Notice how implacable and long-lasting Hera’s anger against the Trojans is for an insult to her honour. Notice, too, the calm ruthlessness of her proffered quid pro quo: it is better that whole cities – even cities whose sacrifices have made them especially dear to her – should perish completely than that the gods should quarrel over the fate of mere mortals. Achilles’ own unrelenting anger, his ambivalent disregard for the fate of his fellow Achaeans, his pitiless treatment of the Trojans he so casually kills, must be seen against this divine template to be understood for what they are. Even the ghastly cannibalistic wish that he expresses to Hector before he kills him –

I wish only that my spirit and fury would drive me
to hack your meat away and eat it raw for the things that
you have done to me

– is Heraesque. In other words, all the qualities in Achilles that initially strike us as bestial are qualities intended to reveal how much like a god, how transcendently excellent, he really is.

Like many great athletes, Achilles is not a particularly modest man – especially not if modesty is thought to involve a positive underestimation of one’s abilities and achievements. But when he says that he is ‘the best of the Achaeans’, and claims to be ‘honoured in Zeus’ ordinance’, he is telling the simple truth: he is honoured. If he did anything that his worth did not entitle him to do, if he showed hubris by rejecting Agamemnon’s gifts, Zeus would surely have set him straight (as he does in due course). Since Zeus remains unconcerned, we can be confident that Achilles is acting correctly, that he is revealing the enormity of his worth, not overstepping its limits.

Achilles does, of course, go too far in his abuse of Hector’s body, and Zeus sends Thetis to tell him so, and to order him to accept Priam’s ransom for his dead son. It is another important expression of Achilles’ excellence, that he obeys her immediately, just as he earlier obeyed Athena. Achilles is not Virgil’s pious Aeneas, but the latter’s piety does develop a genuine strand in the Homeric prototype.
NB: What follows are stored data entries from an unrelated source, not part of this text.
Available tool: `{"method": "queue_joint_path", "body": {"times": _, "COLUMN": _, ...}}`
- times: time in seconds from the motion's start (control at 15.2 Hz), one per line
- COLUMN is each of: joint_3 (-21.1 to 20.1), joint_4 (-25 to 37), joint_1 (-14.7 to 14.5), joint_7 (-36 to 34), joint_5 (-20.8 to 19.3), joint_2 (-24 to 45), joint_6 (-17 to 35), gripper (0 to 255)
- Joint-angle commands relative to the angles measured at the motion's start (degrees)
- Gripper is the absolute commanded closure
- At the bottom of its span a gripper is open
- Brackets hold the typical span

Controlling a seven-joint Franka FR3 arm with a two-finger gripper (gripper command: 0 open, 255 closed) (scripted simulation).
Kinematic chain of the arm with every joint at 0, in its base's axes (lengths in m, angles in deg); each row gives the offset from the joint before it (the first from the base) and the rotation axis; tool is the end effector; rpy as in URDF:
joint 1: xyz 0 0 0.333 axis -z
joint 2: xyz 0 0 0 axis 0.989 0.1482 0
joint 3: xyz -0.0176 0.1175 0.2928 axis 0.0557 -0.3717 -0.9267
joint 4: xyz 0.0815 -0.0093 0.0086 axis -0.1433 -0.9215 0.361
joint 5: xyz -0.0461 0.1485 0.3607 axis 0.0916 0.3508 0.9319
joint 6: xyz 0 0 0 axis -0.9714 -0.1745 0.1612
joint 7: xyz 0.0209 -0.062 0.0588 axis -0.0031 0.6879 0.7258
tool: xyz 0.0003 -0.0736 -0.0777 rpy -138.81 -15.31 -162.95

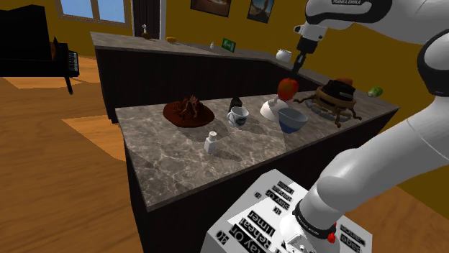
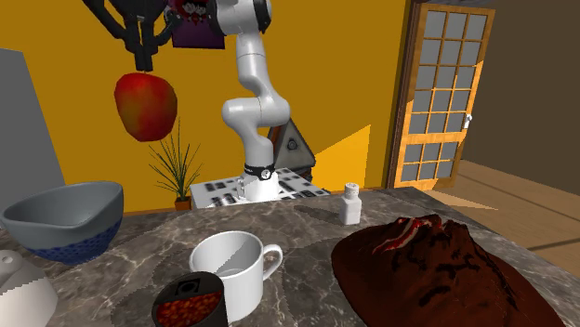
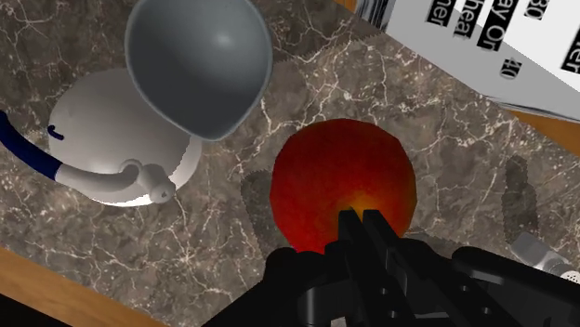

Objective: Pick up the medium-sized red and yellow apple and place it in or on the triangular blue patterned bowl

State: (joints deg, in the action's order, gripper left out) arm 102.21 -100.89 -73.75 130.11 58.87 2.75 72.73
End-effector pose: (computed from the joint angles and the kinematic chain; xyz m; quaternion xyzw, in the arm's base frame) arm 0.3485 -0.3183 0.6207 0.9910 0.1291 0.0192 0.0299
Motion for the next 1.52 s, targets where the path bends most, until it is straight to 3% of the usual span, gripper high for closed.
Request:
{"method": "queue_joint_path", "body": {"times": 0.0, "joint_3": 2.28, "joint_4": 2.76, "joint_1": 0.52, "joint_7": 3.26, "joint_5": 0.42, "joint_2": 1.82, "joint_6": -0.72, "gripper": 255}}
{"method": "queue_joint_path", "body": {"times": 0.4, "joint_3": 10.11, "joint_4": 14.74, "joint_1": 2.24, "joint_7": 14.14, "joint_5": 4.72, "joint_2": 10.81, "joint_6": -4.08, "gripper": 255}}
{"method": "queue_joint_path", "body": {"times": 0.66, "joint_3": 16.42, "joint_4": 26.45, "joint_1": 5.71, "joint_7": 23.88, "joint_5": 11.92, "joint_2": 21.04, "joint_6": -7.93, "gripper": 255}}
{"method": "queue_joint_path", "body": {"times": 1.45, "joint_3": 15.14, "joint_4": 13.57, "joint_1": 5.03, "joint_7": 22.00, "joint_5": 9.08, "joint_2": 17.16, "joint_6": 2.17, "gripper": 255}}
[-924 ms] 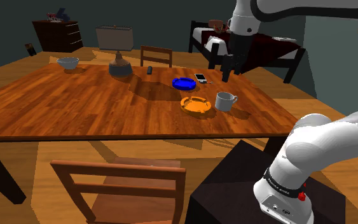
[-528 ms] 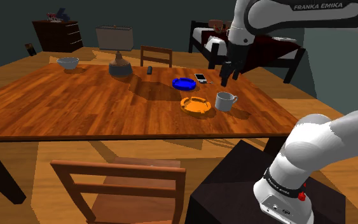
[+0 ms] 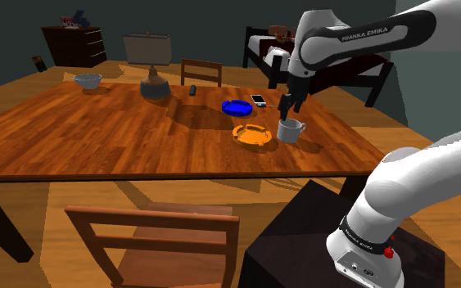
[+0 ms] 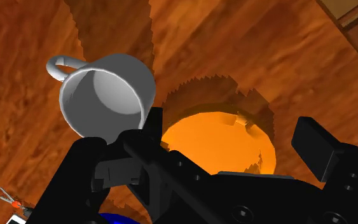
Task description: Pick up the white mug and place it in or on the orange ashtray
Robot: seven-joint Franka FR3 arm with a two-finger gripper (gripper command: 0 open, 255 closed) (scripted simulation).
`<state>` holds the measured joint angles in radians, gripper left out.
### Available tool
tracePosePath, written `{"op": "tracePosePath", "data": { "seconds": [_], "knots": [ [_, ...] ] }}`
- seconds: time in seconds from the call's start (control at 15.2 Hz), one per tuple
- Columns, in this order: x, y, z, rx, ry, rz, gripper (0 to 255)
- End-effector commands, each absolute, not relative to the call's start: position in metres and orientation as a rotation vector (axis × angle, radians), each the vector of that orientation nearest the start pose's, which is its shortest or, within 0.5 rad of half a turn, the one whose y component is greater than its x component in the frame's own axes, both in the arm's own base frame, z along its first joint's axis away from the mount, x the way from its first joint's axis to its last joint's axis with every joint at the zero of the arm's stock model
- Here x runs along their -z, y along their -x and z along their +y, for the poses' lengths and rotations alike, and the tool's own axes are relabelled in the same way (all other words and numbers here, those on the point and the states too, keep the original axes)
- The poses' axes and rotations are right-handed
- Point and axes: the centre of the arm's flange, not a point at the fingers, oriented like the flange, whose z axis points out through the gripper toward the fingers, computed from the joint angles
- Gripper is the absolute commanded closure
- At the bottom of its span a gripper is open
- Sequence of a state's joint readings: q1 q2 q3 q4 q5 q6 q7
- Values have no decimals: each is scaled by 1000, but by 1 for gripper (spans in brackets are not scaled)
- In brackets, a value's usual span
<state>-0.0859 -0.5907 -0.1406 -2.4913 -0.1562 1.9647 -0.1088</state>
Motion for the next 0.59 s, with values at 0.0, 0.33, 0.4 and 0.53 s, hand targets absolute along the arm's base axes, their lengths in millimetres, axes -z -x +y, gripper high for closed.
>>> {"op": "tracePosePath", "data": {
  "seconds": [0.0, 0.33, 0.4, 0.53],
  "knots": [
    [-476, -376, -117, 86, 3214, 73, 0],
    [-432, -399, -162, 91, 3207, 92, 0],
    [-423, -404, -170, 92, 3205, 96, 0],
    [-408, -411, -186, 94, 3203, 102, 0]
  ]
}}
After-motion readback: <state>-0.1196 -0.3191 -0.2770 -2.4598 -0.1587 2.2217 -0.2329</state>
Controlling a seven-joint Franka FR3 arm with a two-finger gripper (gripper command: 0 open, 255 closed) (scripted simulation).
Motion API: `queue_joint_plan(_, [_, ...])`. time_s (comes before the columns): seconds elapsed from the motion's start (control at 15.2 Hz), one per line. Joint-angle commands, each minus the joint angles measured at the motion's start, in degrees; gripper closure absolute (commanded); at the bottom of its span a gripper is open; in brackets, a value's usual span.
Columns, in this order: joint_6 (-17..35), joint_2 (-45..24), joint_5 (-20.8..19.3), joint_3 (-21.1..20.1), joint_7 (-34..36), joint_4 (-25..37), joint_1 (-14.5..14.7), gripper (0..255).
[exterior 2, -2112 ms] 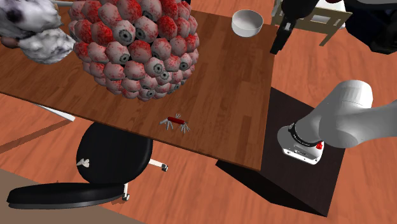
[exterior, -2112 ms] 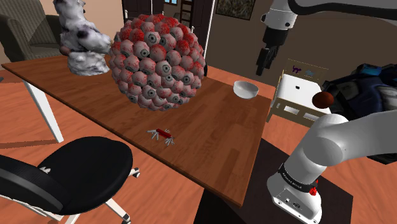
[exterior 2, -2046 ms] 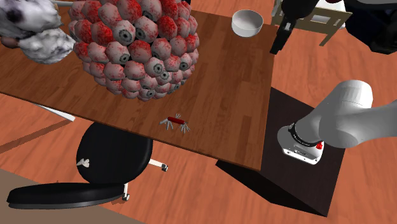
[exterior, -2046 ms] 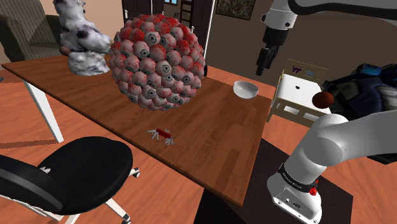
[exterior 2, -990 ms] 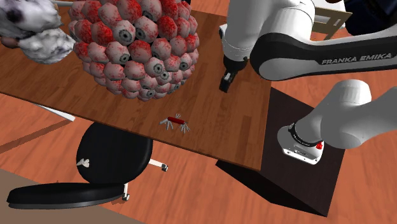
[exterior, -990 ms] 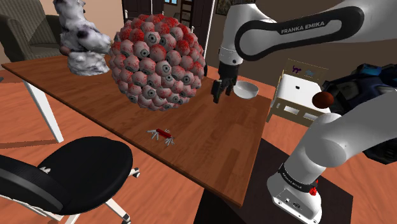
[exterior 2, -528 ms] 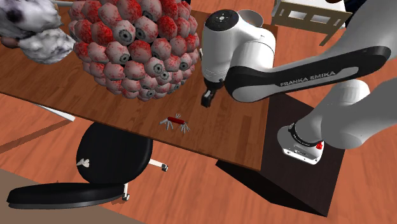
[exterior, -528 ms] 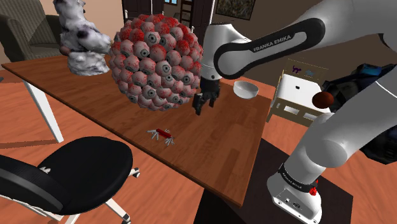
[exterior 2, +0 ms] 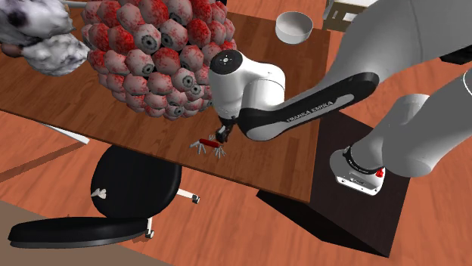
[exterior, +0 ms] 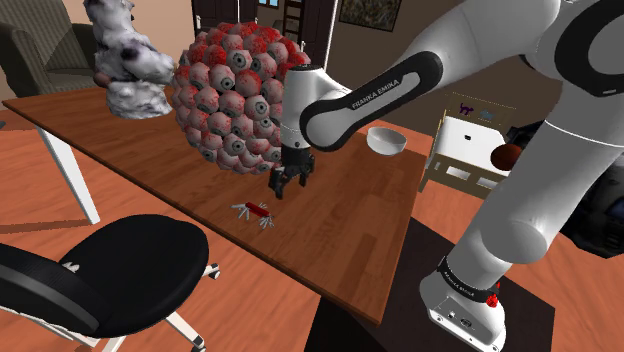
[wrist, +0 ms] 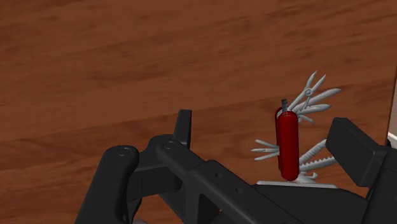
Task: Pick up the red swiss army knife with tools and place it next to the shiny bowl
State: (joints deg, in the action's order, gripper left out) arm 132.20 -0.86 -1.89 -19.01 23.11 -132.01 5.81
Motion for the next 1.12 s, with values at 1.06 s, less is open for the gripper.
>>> queue_joint_plan(1.06, [9.83, -20.88, -8.82, 0.89, 10.84, 10.32, 4.67, 0])
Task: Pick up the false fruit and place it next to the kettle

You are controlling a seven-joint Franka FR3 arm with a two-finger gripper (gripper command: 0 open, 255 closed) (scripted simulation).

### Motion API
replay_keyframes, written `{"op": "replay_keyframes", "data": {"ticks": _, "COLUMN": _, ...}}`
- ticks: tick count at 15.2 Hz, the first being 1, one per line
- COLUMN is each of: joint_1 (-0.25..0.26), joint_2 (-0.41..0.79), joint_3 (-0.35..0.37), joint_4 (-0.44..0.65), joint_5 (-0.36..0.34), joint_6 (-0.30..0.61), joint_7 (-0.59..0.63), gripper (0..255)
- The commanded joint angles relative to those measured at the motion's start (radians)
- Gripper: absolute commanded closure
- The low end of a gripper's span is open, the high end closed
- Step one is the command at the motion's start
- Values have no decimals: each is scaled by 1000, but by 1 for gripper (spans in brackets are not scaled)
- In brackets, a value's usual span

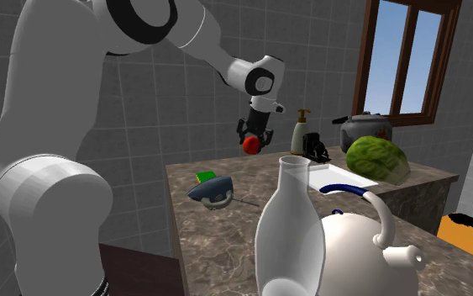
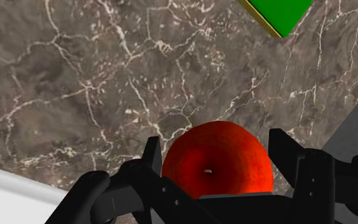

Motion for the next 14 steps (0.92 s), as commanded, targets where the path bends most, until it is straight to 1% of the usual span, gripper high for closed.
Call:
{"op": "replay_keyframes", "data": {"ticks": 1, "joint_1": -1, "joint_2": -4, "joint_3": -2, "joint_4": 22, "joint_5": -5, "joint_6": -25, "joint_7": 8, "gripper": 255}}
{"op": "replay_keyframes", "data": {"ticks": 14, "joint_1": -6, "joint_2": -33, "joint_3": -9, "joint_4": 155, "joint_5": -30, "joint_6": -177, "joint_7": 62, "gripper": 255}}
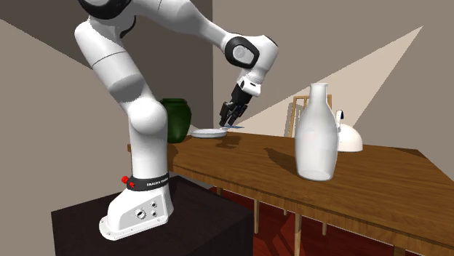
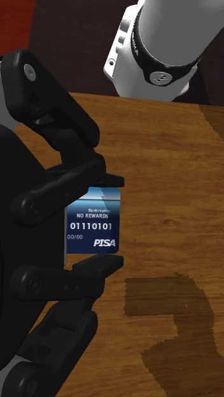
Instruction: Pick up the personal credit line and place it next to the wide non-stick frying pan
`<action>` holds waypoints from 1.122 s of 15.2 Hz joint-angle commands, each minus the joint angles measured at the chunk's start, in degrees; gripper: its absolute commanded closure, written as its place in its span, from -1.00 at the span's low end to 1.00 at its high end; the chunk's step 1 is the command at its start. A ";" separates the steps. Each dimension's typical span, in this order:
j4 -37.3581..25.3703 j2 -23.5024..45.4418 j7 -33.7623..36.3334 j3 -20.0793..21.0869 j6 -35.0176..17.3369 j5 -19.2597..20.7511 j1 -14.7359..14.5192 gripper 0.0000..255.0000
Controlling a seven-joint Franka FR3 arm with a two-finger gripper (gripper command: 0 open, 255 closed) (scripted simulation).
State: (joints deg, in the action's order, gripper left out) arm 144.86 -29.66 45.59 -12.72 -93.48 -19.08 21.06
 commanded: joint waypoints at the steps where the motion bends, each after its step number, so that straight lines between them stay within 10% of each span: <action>1: -1.75 2.93 1.48 1.60 -1.91 -2.38 -1.75 1.00; 17: -24.49 27.23 13.64 11.73 -10.23 -13.44 -11.63 1.00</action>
State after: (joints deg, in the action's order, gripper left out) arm 121.96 -4.02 58.31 -1.63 -103.14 -32.05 10.02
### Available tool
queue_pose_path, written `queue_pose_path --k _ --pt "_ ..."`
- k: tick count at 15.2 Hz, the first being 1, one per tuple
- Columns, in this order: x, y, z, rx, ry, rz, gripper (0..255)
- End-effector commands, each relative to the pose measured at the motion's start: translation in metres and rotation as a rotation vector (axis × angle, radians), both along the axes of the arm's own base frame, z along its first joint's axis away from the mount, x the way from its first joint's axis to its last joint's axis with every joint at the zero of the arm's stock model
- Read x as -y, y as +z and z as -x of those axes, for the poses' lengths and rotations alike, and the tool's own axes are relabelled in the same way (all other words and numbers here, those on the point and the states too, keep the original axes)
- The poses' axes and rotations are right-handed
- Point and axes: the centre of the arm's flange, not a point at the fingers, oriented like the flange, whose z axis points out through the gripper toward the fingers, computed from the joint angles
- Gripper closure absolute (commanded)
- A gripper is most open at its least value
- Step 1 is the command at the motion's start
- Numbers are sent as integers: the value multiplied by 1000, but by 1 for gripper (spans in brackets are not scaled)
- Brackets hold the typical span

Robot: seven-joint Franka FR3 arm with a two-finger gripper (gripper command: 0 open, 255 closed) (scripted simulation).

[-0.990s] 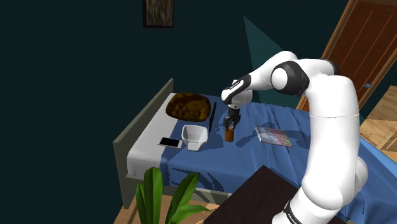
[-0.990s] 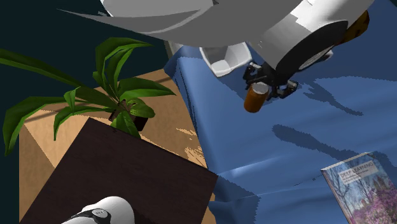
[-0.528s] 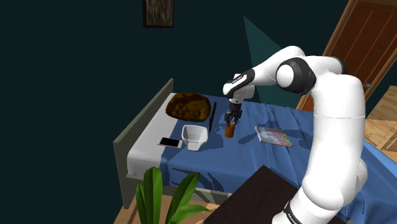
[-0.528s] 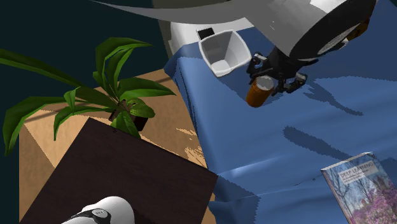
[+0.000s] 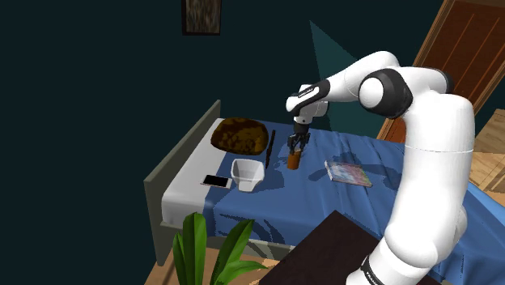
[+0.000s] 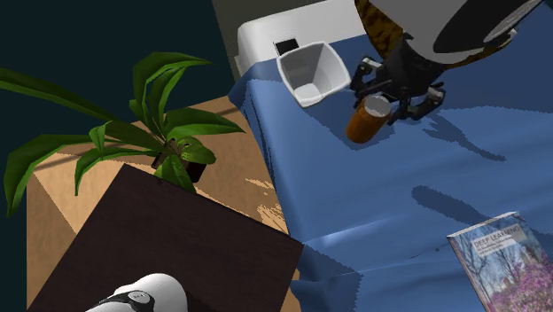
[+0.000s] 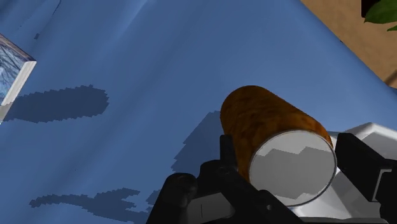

Priam’s appeal moves Achilles profoundly as it does all of Homer’s readers:

I have gone through what no other mortal on earth has gone through
I put my lips to the hands of the man who has killed my children.

But Achilles’ anger remains a threatening presence even so:

You must not further make my anger move in my sorrows,
for fear, old sir, I might not let you alone in my shelter,
suppliant as you are; and be guilty before the god’s orders.

His motives remain mixed, his values many, and tomorrow he will be back on the battlefield winning honour by slaughtering Trojans. At the outset, he was shown as a pious man able to restrain his anger when ordered to do so by a god; by the end, he is no different. He is honoured by Zeus throughout. There is no reason to think that he has permanently learned some important moral lesson or that he is now a changed man, less hubristic more humane, less prone to anger. No reform takes place because none is needed. The costs of being a great warrior have simply been set beside its glories. To think one could have the glories without the costs, as Achilles thinks he can have great honour without losing Patroclus, or as Zeus thinks he can champion the Achaeans without losing his own son Sarpedon, is to think against Homer, it is to flee the intense sunlight of the Iliad for the twilight of redemptive fantasy.

In the world of Achilles, emblematised by the shield he receives from Hephaestus, the two urns at the doorsill of Zeus, one filled with goods and the other with evils, are permanent fixtures. There is no final triumph of good over evil; no heavenly reward or hellish punishment. War and peace, anger and friendship, insult and honour are eternal presences on the divine as on the human scene. Peace, friendship, honour are temporary and precarious achievements. War, anger, insult are endlessly recurring but transient horrors. Heroic grandeur is a two-edged sword, sublime and terrible, a saviour and a destroyer both. The divine in a human being, like the beauty in Helen, is a great gift and a great burden. The god in Achilles that makes him such a splendid warrior ‘is part and parcel of the god that cries Revenge!’ when he is wronged.